Task goal: Filter the listing below down to the lines with the word "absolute" and copy those.

Collected material:
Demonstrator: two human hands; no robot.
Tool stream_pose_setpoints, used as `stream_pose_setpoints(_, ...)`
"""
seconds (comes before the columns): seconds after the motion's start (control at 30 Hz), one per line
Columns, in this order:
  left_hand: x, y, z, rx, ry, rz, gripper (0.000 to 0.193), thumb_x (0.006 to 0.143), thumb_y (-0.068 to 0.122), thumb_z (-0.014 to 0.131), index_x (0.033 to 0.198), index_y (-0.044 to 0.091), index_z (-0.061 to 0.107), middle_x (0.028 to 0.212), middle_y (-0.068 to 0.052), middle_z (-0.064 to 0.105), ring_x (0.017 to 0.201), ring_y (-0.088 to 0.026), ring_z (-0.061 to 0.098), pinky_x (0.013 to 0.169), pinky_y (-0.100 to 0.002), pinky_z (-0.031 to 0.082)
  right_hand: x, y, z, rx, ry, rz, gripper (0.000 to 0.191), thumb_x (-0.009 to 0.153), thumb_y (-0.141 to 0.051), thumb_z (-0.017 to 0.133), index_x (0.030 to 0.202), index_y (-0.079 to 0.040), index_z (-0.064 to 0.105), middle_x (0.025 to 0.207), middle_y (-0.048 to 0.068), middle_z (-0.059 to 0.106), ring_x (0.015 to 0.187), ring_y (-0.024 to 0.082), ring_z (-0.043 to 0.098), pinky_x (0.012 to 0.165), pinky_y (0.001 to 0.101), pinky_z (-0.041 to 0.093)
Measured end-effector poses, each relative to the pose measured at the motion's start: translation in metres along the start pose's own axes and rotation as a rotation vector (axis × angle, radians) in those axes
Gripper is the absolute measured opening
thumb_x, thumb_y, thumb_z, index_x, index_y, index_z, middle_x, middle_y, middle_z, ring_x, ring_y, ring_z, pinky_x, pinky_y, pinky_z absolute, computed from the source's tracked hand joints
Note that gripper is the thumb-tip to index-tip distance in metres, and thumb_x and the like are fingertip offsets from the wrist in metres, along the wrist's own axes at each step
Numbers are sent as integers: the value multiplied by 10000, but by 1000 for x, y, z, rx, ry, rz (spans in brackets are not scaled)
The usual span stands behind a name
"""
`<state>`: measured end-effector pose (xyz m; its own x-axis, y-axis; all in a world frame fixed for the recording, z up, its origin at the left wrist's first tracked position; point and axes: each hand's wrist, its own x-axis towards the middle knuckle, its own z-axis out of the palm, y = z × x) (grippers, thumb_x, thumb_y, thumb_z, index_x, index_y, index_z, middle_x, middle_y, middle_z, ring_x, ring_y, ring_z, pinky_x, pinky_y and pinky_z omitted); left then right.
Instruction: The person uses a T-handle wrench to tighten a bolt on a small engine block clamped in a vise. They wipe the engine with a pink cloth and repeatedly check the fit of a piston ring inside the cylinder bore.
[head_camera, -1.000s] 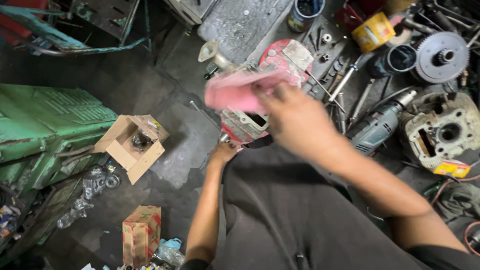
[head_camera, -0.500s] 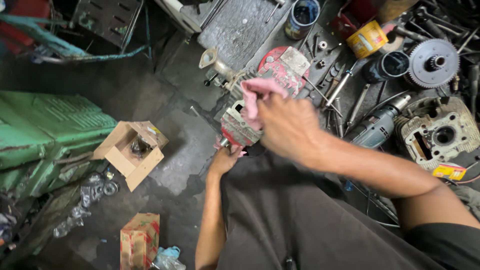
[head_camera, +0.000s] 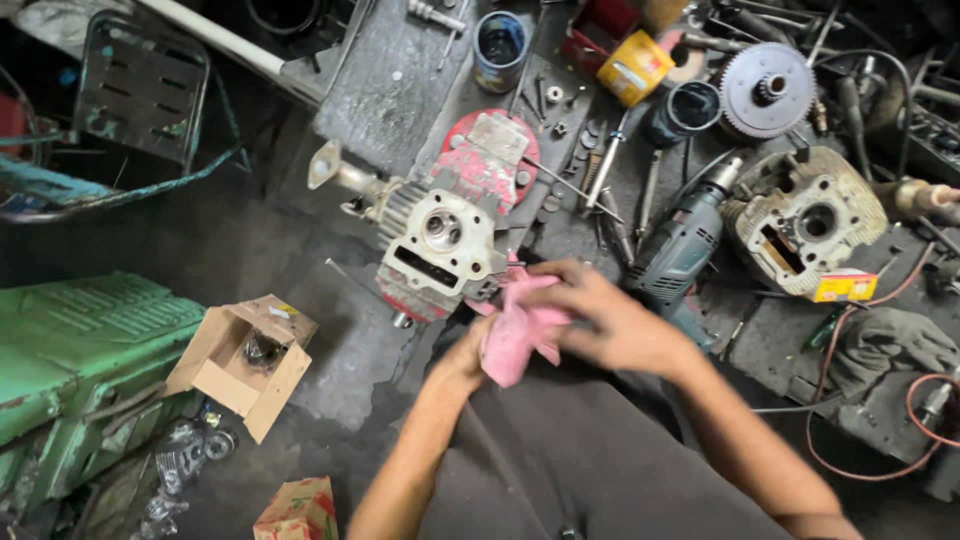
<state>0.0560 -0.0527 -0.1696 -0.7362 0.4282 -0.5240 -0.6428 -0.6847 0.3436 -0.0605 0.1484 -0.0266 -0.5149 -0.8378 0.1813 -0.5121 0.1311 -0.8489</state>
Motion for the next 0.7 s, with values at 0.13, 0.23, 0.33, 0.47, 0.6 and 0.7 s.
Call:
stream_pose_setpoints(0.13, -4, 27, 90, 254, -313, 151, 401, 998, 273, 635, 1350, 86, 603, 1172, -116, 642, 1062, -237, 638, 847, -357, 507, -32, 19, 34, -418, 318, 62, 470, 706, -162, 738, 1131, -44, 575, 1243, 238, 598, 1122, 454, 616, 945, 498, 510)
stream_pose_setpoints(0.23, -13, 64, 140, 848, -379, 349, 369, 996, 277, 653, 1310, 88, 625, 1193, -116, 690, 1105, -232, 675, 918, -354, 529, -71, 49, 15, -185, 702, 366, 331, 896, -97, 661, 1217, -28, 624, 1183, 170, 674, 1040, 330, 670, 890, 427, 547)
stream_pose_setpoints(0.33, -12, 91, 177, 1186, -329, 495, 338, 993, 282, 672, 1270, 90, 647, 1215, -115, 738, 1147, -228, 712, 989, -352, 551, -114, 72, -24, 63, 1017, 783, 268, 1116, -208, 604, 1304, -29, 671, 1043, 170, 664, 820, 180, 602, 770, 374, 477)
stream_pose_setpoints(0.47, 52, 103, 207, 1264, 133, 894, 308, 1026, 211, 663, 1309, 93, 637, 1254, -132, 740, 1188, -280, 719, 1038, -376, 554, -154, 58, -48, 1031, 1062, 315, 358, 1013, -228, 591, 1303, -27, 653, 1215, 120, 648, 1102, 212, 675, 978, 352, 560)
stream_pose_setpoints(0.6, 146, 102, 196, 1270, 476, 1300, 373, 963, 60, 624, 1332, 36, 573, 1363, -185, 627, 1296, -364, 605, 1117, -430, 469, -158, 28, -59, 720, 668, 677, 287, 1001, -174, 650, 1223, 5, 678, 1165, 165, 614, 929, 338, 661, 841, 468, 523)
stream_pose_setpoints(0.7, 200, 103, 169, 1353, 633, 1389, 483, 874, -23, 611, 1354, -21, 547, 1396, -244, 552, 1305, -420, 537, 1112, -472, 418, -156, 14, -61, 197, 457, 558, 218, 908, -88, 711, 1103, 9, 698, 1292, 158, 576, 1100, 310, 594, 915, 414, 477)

Finished exercise:
Gripper is the absolute measured opening
thumb_x, thumb_y, thumb_z, index_x, index_y, index_z, middle_x, middle_y, middle_z, ring_x, ring_y, ring_z, pinky_x, pinky_y, pinky_z absolute, computed from the source's tracked hand joints

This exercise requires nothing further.